Pull out each line of the data that includes the word "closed".
*-*-*
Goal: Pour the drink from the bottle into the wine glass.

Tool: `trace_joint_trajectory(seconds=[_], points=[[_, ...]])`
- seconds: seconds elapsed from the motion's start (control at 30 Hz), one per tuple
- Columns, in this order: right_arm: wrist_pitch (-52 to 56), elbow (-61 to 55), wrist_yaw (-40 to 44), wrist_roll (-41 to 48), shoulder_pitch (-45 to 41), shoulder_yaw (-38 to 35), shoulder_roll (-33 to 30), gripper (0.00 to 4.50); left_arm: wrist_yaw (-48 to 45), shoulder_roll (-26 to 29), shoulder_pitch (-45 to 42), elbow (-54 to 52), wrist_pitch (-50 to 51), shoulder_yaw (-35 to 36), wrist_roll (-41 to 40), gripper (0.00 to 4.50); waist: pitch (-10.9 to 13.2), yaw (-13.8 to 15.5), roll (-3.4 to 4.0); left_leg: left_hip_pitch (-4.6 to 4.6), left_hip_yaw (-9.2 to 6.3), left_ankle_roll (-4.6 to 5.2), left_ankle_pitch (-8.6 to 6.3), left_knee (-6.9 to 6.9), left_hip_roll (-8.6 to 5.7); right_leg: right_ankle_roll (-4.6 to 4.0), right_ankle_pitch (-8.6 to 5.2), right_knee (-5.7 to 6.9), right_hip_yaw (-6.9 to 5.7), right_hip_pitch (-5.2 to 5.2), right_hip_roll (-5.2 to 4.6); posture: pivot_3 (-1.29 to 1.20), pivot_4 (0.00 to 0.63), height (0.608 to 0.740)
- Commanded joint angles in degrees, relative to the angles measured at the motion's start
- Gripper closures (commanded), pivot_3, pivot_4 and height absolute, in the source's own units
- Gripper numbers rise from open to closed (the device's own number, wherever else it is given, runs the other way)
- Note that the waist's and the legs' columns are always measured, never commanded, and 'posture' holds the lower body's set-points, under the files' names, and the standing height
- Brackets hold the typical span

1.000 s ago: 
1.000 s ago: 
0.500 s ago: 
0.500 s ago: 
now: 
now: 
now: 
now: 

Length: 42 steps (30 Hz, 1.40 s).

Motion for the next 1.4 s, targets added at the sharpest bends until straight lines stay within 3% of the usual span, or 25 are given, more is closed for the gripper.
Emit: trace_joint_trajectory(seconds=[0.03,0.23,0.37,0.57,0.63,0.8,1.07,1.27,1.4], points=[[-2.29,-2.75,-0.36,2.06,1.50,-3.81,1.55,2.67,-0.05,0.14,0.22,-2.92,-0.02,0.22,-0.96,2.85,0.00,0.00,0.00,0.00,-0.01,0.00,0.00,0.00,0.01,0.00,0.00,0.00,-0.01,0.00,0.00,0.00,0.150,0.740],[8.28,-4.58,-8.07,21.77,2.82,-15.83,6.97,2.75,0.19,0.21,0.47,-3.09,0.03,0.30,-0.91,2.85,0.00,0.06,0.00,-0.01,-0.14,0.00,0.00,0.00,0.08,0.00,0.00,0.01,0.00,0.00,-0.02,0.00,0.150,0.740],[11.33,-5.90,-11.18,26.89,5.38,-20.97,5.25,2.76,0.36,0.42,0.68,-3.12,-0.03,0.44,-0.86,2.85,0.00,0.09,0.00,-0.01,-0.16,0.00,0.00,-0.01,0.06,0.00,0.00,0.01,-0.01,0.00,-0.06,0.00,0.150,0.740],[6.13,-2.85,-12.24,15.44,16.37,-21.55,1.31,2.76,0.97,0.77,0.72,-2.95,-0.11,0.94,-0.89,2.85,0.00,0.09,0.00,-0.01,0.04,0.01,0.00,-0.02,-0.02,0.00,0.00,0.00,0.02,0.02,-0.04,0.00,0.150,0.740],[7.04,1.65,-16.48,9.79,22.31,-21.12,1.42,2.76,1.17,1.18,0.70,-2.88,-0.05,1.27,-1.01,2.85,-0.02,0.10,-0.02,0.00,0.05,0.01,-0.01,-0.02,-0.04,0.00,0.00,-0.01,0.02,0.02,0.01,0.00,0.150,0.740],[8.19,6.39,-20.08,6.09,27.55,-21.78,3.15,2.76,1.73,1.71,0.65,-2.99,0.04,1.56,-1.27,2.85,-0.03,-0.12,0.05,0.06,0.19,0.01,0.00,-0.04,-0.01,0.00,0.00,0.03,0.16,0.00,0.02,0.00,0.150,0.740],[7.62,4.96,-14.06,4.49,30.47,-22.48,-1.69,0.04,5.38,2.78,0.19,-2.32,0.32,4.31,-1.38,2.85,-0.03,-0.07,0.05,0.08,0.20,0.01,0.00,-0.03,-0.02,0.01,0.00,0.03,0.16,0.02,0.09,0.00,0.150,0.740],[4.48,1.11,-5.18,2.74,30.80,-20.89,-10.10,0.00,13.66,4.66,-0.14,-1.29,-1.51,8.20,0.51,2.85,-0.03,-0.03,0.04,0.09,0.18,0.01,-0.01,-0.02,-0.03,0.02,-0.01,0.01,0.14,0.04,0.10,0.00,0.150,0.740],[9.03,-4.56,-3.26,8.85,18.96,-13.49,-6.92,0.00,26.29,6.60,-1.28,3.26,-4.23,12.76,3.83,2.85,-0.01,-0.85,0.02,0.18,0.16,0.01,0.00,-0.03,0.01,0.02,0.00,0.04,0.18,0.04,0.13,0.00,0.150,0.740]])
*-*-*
• Task response:
- Gripper numbers rise from open to closed (the device's own number, wherever else it is given, runs the other way)
Motion for the next 1.4 s, targets added at the sharpest bends until straight lines stay within 3% of the usual span, or 25 are given, more is closed for the gripper.

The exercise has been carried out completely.